## Stored items
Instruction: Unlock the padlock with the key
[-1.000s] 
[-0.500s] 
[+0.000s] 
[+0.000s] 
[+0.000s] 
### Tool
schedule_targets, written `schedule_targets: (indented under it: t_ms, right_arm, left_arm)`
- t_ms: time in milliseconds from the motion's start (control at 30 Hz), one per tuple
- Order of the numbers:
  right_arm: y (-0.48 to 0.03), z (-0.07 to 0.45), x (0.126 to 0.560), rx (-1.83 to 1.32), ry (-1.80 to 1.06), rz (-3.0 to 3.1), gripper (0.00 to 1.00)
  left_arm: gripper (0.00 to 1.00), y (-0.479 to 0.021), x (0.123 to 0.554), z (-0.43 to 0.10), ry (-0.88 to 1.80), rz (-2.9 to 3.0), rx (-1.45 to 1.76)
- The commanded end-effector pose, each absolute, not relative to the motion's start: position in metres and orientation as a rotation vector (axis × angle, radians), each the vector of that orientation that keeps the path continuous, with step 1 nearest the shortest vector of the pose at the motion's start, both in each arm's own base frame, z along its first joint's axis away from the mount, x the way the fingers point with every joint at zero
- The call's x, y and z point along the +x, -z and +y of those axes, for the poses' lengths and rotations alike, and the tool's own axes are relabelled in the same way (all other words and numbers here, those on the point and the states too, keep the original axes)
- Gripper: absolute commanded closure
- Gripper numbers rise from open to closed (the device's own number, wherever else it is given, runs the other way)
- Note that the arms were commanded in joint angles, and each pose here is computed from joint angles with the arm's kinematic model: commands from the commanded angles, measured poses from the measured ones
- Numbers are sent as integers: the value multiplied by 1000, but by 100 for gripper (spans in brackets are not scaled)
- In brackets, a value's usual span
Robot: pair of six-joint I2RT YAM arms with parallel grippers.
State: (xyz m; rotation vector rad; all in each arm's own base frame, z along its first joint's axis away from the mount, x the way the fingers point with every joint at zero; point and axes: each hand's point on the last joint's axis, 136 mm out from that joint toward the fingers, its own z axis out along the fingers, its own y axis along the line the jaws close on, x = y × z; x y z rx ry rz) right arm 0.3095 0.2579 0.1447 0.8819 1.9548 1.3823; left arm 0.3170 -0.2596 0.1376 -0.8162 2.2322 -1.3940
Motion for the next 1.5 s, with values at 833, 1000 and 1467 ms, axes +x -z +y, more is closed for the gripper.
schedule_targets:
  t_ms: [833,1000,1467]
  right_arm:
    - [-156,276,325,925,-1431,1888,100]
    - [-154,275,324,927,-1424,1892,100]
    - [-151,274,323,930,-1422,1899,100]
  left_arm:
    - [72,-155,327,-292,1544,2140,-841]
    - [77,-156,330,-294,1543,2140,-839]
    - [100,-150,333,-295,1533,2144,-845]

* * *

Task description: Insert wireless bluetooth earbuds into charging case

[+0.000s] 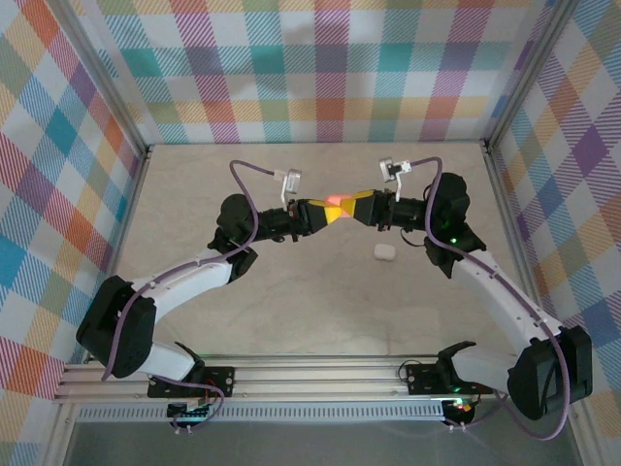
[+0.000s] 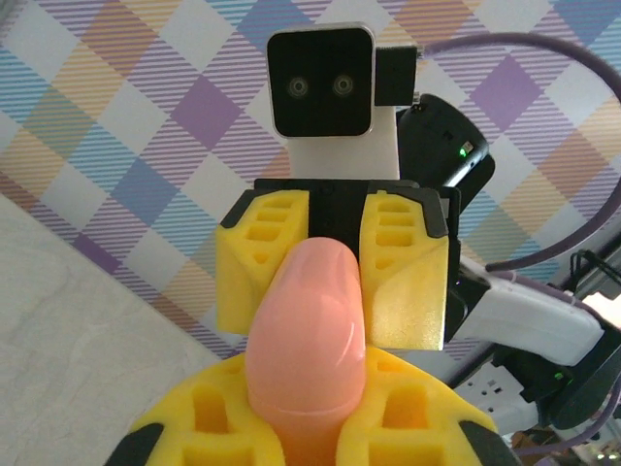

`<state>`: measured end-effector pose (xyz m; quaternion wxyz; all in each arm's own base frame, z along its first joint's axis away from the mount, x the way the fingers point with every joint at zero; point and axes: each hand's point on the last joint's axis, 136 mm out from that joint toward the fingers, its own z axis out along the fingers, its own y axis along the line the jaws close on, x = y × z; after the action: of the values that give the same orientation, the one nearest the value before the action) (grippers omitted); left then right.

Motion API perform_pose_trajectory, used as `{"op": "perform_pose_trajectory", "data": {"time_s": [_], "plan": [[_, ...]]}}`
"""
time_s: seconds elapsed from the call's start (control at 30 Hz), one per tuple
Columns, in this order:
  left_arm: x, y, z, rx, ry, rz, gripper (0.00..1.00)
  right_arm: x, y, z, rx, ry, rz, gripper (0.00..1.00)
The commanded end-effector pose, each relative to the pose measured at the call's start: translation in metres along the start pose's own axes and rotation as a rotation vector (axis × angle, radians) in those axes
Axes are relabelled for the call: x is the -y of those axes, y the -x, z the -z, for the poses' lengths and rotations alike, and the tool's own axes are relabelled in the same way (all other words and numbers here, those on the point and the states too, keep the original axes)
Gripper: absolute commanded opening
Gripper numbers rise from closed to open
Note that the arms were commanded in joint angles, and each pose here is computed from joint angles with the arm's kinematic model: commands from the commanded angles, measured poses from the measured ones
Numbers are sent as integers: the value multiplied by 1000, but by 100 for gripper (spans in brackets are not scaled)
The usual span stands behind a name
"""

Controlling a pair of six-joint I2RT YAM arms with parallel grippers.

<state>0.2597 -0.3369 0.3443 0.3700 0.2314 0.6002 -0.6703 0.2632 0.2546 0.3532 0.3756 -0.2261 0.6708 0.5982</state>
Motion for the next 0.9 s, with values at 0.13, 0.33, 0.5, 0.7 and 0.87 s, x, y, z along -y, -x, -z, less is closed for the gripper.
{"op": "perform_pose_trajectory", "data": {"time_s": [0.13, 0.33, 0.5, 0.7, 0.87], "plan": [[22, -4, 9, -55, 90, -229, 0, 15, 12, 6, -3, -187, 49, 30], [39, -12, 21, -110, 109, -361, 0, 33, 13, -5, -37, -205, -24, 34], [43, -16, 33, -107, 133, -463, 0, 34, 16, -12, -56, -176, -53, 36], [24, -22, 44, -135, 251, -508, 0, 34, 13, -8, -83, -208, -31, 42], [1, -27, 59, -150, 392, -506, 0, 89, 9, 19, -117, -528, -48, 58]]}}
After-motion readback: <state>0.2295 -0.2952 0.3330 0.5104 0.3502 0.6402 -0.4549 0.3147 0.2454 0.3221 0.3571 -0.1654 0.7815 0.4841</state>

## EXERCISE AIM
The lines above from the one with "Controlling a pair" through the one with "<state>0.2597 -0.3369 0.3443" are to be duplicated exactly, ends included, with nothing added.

## WRITTEN RESPONSE
Controlling a pair of six-joint I2RT YAM arms with parallel grippers.

<state>0.2597 -0.3369 0.3443 0.3700 0.2314 0.6002 -0.6703 0.2632 0.2546 0.3532 0.3756 -0.2261 0.6708 0.5982</state>

This output contains the full answer.